═════ Records provided
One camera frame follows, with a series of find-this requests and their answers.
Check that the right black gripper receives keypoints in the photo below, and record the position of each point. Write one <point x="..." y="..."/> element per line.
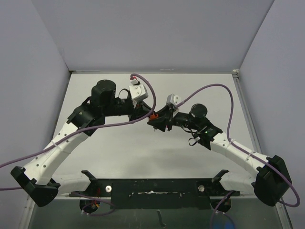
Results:
<point x="164" y="119"/>

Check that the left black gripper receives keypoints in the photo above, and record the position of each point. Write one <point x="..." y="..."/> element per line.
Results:
<point x="140" y="109"/>

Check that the orange black padlock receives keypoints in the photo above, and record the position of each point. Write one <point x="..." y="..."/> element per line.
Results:
<point x="153" y="116"/>

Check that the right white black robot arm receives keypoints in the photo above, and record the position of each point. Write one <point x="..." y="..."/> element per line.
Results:
<point x="266" y="177"/>

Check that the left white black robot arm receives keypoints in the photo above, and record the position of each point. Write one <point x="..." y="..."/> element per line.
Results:
<point x="37" y="178"/>

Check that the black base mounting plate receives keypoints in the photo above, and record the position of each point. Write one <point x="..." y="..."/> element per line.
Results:
<point x="173" y="193"/>

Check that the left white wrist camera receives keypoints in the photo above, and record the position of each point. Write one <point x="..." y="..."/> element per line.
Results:
<point x="138" y="91"/>

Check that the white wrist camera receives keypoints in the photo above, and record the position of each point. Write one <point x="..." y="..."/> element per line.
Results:
<point x="138" y="91"/>
<point x="173" y="100"/>

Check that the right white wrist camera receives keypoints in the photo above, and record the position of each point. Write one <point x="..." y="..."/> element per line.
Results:
<point x="173" y="100"/>

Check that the aluminium frame rail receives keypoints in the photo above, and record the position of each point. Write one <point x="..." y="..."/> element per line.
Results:
<point x="281" y="209"/>

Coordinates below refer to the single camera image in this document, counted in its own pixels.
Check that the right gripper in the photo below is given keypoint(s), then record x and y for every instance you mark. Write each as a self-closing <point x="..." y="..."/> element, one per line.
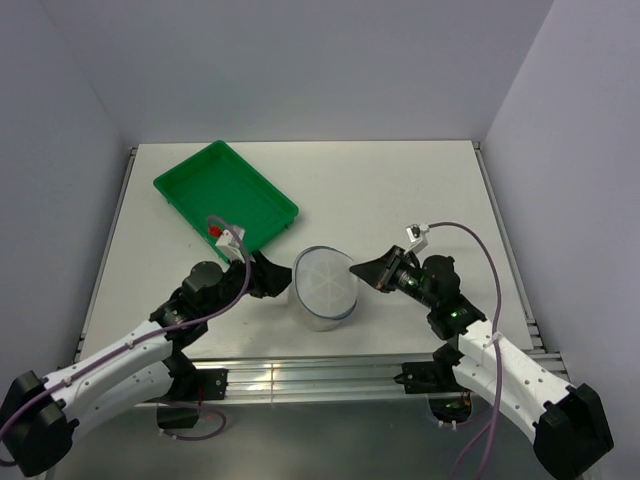
<point x="380" y="272"/>

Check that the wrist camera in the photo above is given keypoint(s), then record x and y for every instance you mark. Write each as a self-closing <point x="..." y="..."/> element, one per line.
<point x="227" y="241"/>
<point x="417" y="235"/>

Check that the aluminium frame rail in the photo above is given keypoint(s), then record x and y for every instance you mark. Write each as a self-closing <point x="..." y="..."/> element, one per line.
<point x="311" y="379"/>

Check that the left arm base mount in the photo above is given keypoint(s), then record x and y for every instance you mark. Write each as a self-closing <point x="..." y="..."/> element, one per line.
<point x="183" y="405"/>

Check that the white mesh laundry bag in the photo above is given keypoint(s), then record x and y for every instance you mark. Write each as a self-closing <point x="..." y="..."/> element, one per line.
<point x="323" y="292"/>

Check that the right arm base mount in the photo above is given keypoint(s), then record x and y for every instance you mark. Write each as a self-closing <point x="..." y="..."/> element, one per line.
<point x="443" y="376"/>

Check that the green plastic tray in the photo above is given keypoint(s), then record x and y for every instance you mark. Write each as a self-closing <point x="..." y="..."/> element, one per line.
<point x="217" y="181"/>

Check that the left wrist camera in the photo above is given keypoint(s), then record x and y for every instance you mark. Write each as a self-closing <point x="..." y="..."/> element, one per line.
<point x="227" y="241"/>

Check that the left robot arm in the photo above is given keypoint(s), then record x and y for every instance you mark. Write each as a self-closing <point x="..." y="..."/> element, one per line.
<point x="41" y="417"/>

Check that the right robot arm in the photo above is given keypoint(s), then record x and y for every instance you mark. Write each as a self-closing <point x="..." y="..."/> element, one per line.
<point x="566" y="424"/>

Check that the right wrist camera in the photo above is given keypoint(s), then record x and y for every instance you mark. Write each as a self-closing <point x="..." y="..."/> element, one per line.
<point x="417" y="235"/>

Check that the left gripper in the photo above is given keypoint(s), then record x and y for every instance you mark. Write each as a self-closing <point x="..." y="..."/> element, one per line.
<point x="266" y="278"/>

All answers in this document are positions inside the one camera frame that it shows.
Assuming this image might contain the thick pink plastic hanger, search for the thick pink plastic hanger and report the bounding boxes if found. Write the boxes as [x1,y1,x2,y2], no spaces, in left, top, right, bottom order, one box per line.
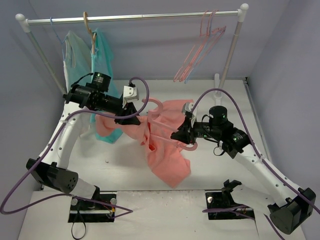
[141,98,199,153]

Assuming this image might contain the salmon pink t shirt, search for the salmon pink t shirt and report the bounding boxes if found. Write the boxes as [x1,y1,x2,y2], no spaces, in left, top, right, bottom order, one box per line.
[95,115,191,188]

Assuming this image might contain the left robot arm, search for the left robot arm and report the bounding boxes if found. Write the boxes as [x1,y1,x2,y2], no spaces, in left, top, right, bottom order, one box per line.
[26,72,140,210]

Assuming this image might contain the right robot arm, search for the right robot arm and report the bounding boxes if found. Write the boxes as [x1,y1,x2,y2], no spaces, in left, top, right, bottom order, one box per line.
[171,103,316,235]

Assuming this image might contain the teal green t shirt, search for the teal green t shirt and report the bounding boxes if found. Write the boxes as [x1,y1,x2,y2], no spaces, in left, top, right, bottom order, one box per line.
[91,28,123,144]

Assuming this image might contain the pale mint white shirt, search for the pale mint white shirt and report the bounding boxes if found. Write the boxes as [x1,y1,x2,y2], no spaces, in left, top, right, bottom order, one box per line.
[63,30,91,92]

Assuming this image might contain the thin pink hanger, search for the thin pink hanger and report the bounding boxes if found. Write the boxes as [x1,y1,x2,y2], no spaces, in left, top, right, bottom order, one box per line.
[172,9,227,84]

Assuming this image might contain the wooden hanger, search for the wooden hanger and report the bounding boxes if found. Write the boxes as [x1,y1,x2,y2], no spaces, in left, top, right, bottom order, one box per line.
[83,11,97,55]

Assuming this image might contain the white metal clothes rack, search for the white metal clothes rack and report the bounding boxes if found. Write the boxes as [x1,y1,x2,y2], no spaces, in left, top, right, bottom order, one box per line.
[15,3,249,94]

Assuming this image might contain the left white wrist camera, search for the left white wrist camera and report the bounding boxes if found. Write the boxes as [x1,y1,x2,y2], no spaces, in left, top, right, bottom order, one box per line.
[122,86,140,105]

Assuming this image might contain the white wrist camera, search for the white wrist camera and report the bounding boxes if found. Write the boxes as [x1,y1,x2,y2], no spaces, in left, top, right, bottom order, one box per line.
[122,86,140,105]
[182,102,198,127]

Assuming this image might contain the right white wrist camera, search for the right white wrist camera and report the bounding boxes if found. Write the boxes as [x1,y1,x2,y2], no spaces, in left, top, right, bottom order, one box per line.
[182,102,198,127]

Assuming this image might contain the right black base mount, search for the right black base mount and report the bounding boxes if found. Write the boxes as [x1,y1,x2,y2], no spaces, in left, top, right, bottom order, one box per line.
[202,180,255,221]

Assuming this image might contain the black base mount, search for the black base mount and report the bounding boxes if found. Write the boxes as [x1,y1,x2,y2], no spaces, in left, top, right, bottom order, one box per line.
[202,180,255,221]
[68,197,115,224]

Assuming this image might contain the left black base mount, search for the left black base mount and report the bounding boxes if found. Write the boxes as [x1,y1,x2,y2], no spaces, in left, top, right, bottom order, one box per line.
[68,197,115,224]

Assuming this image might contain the blue wire hanger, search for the blue wire hanger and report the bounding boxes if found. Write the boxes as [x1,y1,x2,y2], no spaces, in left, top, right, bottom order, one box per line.
[49,17,66,60]

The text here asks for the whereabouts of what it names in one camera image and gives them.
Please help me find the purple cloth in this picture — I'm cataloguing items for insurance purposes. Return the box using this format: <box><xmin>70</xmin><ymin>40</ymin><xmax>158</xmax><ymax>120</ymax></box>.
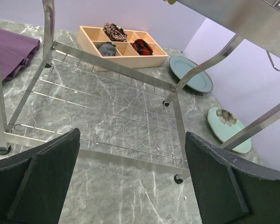
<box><xmin>0</xmin><ymin>29</ymin><xmax>40</xmax><ymax>81</ymax></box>

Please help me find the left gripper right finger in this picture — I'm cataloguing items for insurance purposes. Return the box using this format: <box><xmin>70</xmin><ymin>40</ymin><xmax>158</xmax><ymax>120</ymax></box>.
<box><xmin>185</xmin><ymin>132</ymin><xmax>280</xmax><ymax>224</ymax></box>

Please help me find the teal round plate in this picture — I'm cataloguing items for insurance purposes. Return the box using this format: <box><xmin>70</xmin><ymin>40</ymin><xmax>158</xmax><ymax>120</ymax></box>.
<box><xmin>169</xmin><ymin>56</ymin><xmax>213</xmax><ymax>93</ymax></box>

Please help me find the grey fabric roll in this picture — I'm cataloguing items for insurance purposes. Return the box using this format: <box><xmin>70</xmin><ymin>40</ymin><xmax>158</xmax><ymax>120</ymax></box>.
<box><xmin>98</xmin><ymin>42</ymin><xmax>116</xmax><ymax>56</ymax></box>

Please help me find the wooden compartment tray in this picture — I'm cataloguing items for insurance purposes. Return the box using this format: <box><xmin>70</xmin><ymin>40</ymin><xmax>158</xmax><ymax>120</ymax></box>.
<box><xmin>77</xmin><ymin>26</ymin><xmax>168</xmax><ymax>69</ymax></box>

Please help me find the red black fabric roll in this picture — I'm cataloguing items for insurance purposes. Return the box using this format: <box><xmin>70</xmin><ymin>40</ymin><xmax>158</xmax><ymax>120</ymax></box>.
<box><xmin>133</xmin><ymin>39</ymin><xmax>153</xmax><ymax>56</ymax></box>

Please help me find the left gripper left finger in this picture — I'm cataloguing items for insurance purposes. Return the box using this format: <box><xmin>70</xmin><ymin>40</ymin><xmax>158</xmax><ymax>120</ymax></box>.
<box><xmin>0</xmin><ymin>128</ymin><xmax>81</xmax><ymax>224</ymax></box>

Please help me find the green polka dot plate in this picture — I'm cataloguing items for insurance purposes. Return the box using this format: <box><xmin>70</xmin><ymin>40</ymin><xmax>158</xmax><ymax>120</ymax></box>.
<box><xmin>164</xmin><ymin>0</ymin><xmax>177</xmax><ymax>5</ymax></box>

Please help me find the mint floral plate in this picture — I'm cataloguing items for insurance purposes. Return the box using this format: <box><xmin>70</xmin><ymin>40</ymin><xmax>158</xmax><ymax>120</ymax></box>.
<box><xmin>207</xmin><ymin>107</ymin><xmax>252</xmax><ymax>154</ymax></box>

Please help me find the metal dish rack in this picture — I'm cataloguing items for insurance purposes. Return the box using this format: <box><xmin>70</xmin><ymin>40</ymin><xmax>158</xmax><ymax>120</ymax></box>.
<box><xmin>0</xmin><ymin>0</ymin><xmax>280</xmax><ymax>185</ymax></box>

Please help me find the patterned fabric roll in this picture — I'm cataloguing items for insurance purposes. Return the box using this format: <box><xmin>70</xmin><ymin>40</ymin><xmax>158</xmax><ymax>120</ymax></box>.
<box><xmin>103</xmin><ymin>23</ymin><xmax>127</xmax><ymax>42</ymax></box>

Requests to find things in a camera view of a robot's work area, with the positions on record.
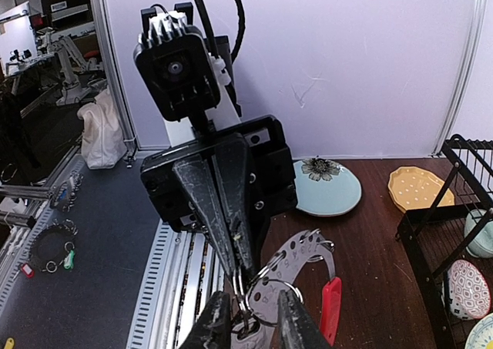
══════════
▶ Task
Starting at the line above that contains "Please help me find the purple", transcribe every line exactly through the line that contains "Please help me find the red", including that last one, and skip the pictures.

▶ Solution for this problem
Please help me find the purple cloth in this picture — I'm cataloguing items for insurance purposes. Return the box using this format: <box><xmin>70</xmin><ymin>40</ymin><xmax>158</xmax><ymax>120</ymax></box>.
<box><xmin>0</xmin><ymin>29</ymin><xmax>40</xmax><ymax>81</ymax></box>

Please help me find the left gripper right finger in this picture — I'm cataloguing items for insurance purposes. Return the box using this format: <box><xmin>70</xmin><ymin>40</ymin><xmax>158</xmax><ymax>120</ymax></box>.
<box><xmin>185</xmin><ymin>132</ymin><xmax>280</xmax><ymax>224</ymax></box>

Please help me find the teal round plate in this picture — I'm cataloguing items for insurance purposes. Return the box using this format: <box><xmin>70</xmin><ymin>40</ymin><xmax>158</xmax><ymax>120</ymax></box>.
<box><xmin>169</xmin><ymin>56</ymin><xmax>213</xmax><ymax>93</ymax></box>

Please help me find the grey fabric roll in this picture — I'm cataloguing items for insurance purposes. Return the box using this format: <box><xmin>70</xmin><ymin>40</ymin><xmax>158</xmax><ymax>120</ymax></box>.
<box><xmin>98</xmin><ymin>42</ymin><xmax>116</xmax><ymax>56</ymax></box>

Please help me find the wooden compartment tray in this picture — I'm cataloguing items for insurance purposes. Return the box using this format: <box><xmin>70</xmin><ymin>40</ymin><xmax>158</xmax><ymax>120</ymax></box>.
<box><xmin>77</xmin><ymin>26</ymin><xmax>168</xmax><ymax>69</ymax></box>

Please help me find the red black fabric roll in this picture — I'm cataloguing items for insurance purposes. Return the box using this format: <box><xmin>70</xmin><ymin>40</ymin><xmax>158</xmax><ymax>120</ymax></box>.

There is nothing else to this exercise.